The social cost of this model is increasingly unsustainable. When drug prices reach heights that force patients to choose between food and medicine, the patent system has drifted far from its constitutional mandate to "promote the Progress of Science and useful Arts." Instead, it has become a mechanism for financialized "innovation"—a term now used to describe the privatization of the knowledge commons rather than the creation of new knowledge. In this environment, "innovation" has become a rhetorical shield used to justify the extraction of maximum profit from existing products.

The "innovation trap" is further complicated by the fact that pharmaceutical companies often spend more on marketing, sales, and stock buybacks than they do on the R&D they claim to be protecting. The argument that high prices are a prerequisite for future cures is undermined by financial data showing that a significant portion of monopoly profits is returned to shareholders rather than reinvested in groundbreaking science.
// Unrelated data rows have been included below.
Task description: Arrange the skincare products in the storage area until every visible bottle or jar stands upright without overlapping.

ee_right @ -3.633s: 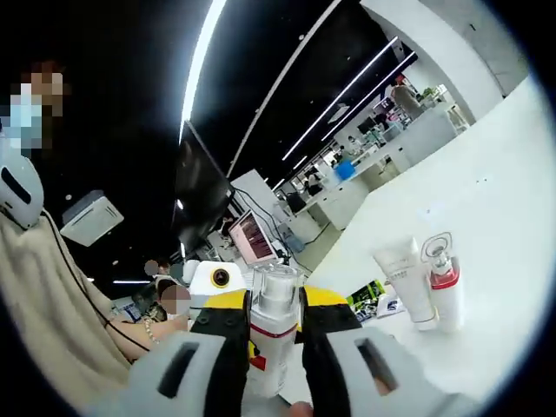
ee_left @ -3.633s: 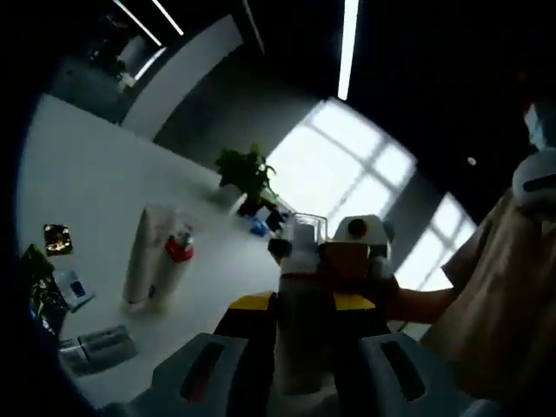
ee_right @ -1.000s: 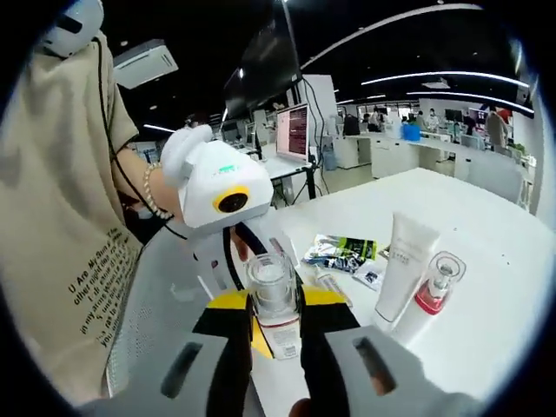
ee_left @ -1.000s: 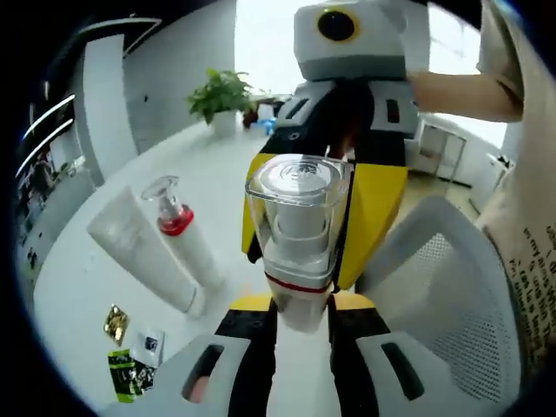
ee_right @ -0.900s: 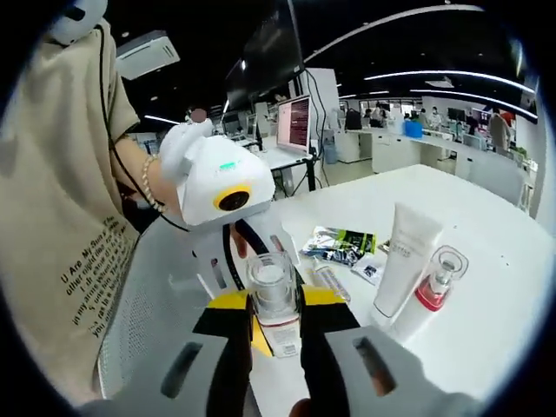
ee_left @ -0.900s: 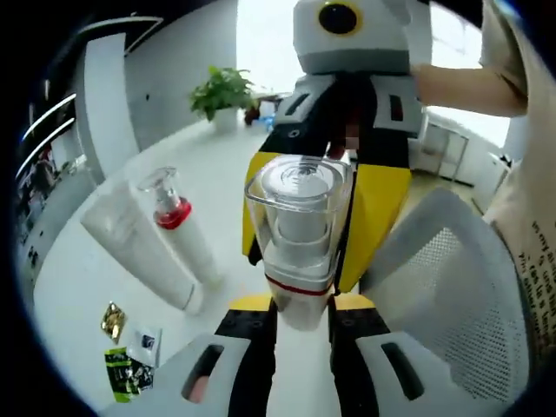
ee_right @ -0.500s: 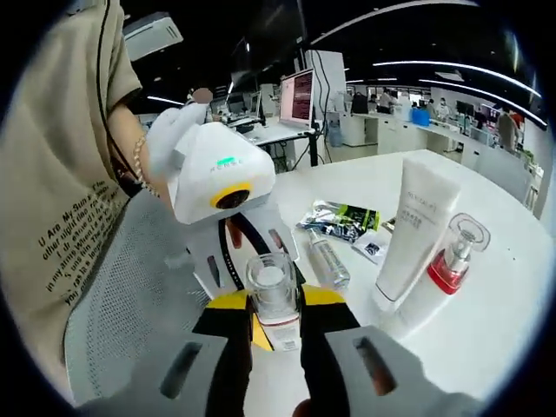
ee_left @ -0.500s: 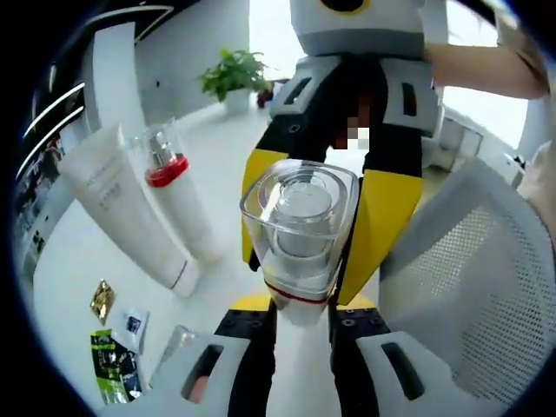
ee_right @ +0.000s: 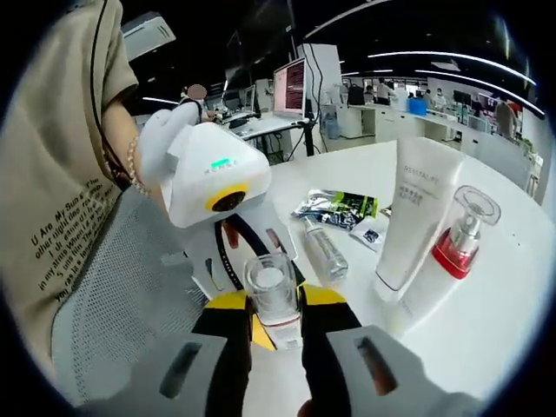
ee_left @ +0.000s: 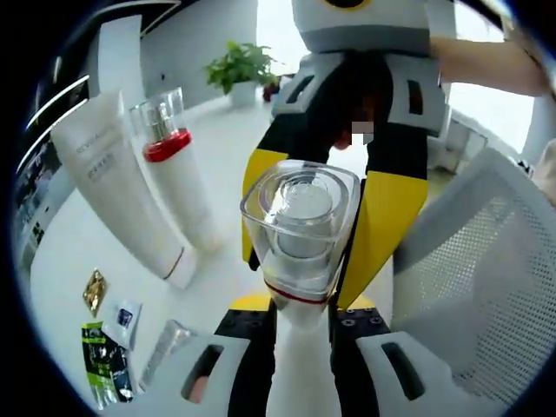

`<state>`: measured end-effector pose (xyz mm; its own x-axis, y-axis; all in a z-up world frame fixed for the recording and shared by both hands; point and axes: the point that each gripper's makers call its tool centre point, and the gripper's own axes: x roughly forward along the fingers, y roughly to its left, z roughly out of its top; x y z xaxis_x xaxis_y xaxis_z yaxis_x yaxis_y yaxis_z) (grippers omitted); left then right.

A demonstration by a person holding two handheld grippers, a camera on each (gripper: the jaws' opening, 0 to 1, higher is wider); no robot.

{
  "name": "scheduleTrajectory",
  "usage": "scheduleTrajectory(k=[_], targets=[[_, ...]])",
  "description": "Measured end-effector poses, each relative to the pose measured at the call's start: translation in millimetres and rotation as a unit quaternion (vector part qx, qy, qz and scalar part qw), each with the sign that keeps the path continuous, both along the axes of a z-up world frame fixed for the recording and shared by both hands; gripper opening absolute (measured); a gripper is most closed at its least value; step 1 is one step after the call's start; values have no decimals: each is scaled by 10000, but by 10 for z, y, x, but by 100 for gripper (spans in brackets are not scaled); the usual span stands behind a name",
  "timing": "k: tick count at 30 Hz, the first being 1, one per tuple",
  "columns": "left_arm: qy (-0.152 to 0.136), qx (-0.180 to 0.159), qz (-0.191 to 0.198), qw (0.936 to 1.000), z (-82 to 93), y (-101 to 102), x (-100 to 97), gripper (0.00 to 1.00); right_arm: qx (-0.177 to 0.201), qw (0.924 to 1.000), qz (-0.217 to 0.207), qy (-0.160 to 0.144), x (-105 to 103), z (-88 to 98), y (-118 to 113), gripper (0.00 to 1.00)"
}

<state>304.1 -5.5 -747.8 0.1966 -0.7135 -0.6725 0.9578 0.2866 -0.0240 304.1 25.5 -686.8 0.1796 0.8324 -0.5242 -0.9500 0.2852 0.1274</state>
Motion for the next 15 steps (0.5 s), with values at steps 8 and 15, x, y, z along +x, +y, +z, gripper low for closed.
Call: scheduleTrajectory(k=[8,15], targets=[[8,90,-60,9999,-80,0,-25,19,-34,9999,-110,88,-24,-82,-13,21],[6,65,-31,10000,-113,-4,8,19,13,9996,-254,103,13,-104,-20,22]])
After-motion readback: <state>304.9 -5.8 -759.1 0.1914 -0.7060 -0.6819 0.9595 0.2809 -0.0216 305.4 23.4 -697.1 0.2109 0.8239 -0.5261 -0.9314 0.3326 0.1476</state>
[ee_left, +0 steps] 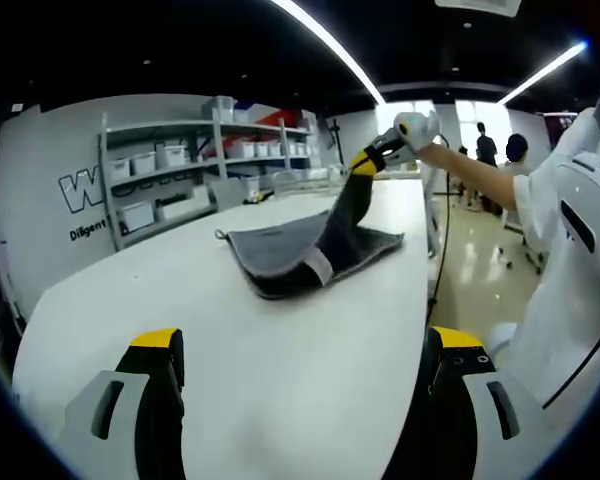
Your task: Open the folded towel by lifting each exposed corner and separating the folded layers until the towel lies flat within the target outline without major curled edges
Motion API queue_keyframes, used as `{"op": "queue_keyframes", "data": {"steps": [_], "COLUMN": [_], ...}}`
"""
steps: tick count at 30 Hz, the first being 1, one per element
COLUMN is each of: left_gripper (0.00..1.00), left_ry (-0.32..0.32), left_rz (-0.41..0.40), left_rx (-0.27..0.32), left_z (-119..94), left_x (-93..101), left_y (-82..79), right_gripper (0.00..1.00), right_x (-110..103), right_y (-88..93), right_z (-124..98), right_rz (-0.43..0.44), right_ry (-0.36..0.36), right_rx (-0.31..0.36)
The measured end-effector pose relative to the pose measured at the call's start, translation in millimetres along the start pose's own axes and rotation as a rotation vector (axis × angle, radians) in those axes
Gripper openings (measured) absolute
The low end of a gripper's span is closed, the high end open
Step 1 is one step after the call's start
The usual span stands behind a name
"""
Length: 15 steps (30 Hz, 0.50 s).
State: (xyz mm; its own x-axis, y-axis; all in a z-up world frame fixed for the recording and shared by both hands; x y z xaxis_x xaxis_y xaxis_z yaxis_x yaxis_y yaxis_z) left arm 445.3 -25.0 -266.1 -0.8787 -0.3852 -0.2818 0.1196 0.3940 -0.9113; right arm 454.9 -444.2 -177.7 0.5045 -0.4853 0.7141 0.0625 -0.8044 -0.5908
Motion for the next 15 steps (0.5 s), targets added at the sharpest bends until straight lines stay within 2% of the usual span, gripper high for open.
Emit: {"op": "queue_keyframes", "data": {"steps": [15], "left_gripper": [0.99], "left_ry": [-0.009], "left_rz": [0.0], "left_rx": [0.005], "left_z": [0.0], "left_x": [-2.4], "left_y": [-1.8], "right_gripper": [0.0], "right_x": [15.3], "right_y": [1.5], "right_z": [6.1], "right_rz": [0.023], "right_ry": [0.002], "right_rx": [-0.004]}}
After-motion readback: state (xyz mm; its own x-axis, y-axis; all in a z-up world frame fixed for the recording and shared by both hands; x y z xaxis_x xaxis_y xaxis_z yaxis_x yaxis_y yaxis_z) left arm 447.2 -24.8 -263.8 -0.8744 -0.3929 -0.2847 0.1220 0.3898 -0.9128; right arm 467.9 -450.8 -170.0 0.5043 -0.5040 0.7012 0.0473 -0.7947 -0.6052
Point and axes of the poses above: the point that each gripper's makers call its tool centre point, and the gripper's own axes: z roughly forward along the fingers, x roughly to its right, y roughly out of its underside, the point moved 7 cm from there along -z, roughly backward along the fingers, and after that the axes turned 9 degrees about z, right-handed, at the moved point
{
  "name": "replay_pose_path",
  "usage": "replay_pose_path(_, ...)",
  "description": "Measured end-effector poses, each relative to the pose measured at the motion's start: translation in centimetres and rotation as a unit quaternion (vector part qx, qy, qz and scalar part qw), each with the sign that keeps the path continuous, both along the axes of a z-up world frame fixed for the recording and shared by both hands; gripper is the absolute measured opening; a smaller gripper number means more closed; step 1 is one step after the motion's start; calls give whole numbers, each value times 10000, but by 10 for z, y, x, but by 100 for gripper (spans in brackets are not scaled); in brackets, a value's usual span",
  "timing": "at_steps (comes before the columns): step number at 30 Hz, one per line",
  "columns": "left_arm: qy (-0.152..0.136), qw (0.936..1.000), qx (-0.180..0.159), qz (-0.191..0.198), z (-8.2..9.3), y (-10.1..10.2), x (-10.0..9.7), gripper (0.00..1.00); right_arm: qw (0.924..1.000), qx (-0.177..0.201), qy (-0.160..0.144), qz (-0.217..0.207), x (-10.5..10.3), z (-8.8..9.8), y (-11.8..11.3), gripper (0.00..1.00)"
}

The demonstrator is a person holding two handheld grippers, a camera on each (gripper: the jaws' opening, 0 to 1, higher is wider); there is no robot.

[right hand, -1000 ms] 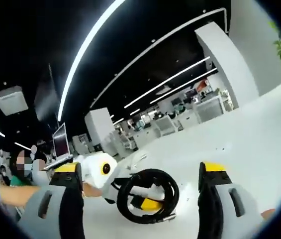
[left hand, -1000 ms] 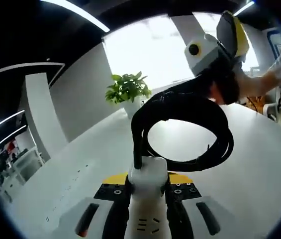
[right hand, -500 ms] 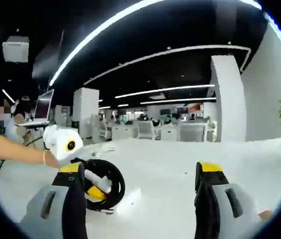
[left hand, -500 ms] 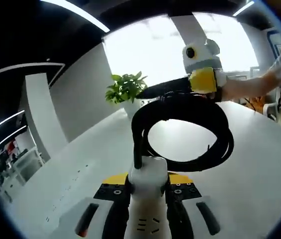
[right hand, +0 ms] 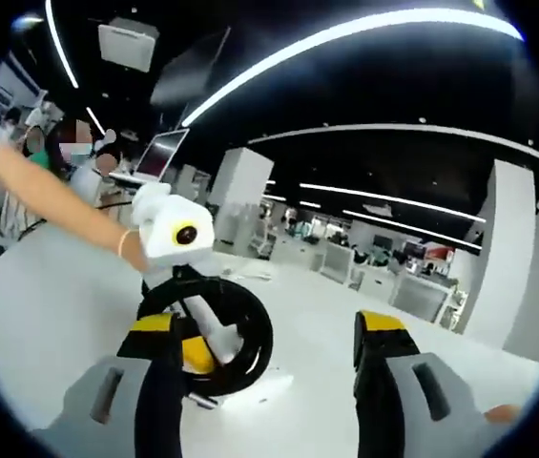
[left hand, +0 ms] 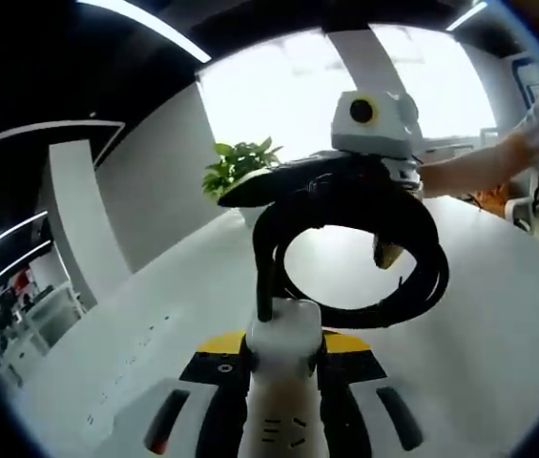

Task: Straighten the power strip on the desk, plug the charger into it

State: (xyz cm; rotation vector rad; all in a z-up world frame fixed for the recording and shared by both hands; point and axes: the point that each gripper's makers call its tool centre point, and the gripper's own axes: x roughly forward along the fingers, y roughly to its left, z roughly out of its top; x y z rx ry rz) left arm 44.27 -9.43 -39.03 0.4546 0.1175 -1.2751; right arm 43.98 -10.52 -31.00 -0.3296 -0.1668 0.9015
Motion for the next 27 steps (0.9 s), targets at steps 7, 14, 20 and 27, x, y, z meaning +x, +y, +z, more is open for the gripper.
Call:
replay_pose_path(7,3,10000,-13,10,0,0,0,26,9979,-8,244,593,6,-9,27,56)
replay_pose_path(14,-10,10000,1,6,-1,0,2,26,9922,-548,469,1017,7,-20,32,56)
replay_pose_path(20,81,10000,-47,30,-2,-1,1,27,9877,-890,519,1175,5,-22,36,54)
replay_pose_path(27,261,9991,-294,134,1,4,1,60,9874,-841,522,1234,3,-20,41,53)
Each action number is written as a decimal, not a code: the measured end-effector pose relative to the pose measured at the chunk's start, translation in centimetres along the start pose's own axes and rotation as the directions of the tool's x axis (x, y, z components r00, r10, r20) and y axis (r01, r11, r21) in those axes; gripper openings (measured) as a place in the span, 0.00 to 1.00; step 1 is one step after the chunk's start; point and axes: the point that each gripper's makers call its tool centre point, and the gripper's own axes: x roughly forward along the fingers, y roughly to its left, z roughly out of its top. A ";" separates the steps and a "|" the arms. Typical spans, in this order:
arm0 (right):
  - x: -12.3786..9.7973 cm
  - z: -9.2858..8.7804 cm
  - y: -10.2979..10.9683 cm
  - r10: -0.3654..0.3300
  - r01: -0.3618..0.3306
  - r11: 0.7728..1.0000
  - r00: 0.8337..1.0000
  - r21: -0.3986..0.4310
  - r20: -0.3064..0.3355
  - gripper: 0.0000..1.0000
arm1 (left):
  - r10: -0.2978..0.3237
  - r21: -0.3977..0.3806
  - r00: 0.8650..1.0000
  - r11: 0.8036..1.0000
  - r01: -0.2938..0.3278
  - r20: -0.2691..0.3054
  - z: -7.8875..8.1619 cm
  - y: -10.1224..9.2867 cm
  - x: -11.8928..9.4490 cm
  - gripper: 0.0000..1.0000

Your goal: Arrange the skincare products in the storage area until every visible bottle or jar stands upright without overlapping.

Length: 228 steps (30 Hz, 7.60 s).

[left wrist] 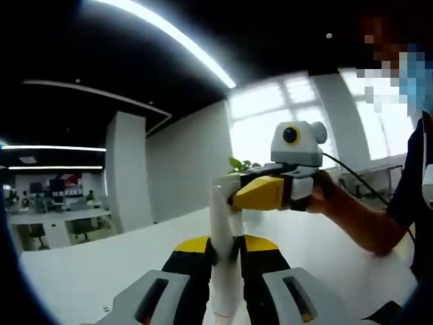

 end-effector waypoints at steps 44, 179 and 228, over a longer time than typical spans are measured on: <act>0.0 -5.7 -1.1 -0.027 0.040 0.998 0.977 0.056 -0.211 0.12 | -0.020 -0.070 0.993 0.997 0.012 -0.112 -4.6 1.1 2.0 0.15; -3.2 -5.3 -4.2 -0.174 0.186 0.982 0.939 0.014 -0.298 0.20 | 0.058 -0.087 0.997 0.994 -0.062 -0.055 -3.3 2.2 1.5 0.27; -4.4 -2.6 -1.5 -0.179 0.154 0.983 0.923 -0.098 -0.341 0.71 | 0.101 -0.062 0.987 0.992 -0.109 -0.129 -1.8 -1.4 -2.6 0.52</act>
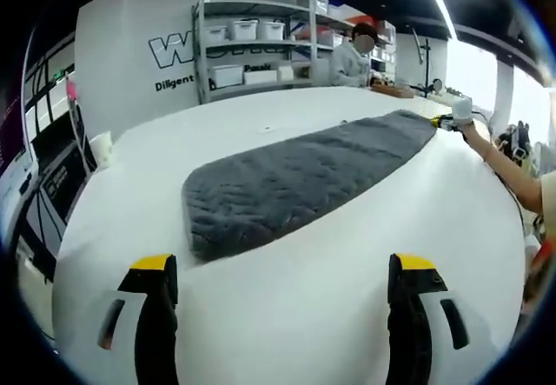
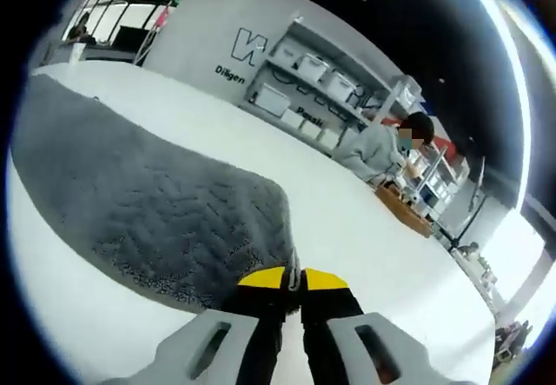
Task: Open the folded towel by lifting each exposed corner and separating the folded layers until the towel lies flat within the target outline without major curled edges
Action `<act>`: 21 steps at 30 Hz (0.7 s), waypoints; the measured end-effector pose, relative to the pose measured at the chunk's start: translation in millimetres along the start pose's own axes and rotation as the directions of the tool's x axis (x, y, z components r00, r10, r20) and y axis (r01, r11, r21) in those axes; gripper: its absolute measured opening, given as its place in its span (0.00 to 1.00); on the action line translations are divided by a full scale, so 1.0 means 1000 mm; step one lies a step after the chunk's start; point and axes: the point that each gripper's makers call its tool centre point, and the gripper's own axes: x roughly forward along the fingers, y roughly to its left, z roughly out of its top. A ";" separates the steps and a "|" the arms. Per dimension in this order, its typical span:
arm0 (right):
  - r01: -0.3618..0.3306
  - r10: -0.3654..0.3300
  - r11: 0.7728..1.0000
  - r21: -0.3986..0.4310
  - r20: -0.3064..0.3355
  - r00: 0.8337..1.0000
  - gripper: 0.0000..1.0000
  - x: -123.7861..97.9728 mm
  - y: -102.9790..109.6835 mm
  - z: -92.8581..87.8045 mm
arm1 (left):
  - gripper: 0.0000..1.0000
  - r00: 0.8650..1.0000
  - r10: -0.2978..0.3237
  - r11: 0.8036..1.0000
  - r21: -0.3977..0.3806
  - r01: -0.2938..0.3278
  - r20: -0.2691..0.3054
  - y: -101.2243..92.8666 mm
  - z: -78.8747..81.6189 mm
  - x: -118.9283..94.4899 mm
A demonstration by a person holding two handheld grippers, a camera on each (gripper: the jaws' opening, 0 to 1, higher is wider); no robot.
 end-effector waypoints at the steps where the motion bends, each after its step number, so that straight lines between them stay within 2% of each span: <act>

Addressing this crisis requires a fundamental reassessment of how the patent system defines "novelty" and "non-obviousness." Policy-makers must consider whether the current standard for "incremental innovation" is too low, allowing companies to re-monopolize the same molecule repeatedly. Reforms could include limiting the number of patents that can be asserted against a single biosimilar, or strengthening the USPTO’s ability to reject secondary patents that do not offer a genuine therapeutic breakthrough.

Until such changes are made, the pharmaceutical industry will continue to operate under a business model where legal departments are as vital to the bottom line as research laboratories. The story of Humira serves as a cautionary tale of how a system designed to encourage ingenuity can be repurposed into an "ATM machine" for corporate interests. As drug prices continue to rise, the question for society is whether we are willing to continue paying a premium for "innovations" that serve the balance sheet more than the patient. The battle for the future of medicines is not just a legal or economic struggle; it is a moral one that asks whether the right to profit should ever supersede the right to health. Tahir Amin and Rohit Malpani’s investigation into this "pharma monopoly" suggests that without a major structural shift, the innovation trap will continue to tighten, leaving the public to pay the price for a system that values the length of a patent over the life of a patient.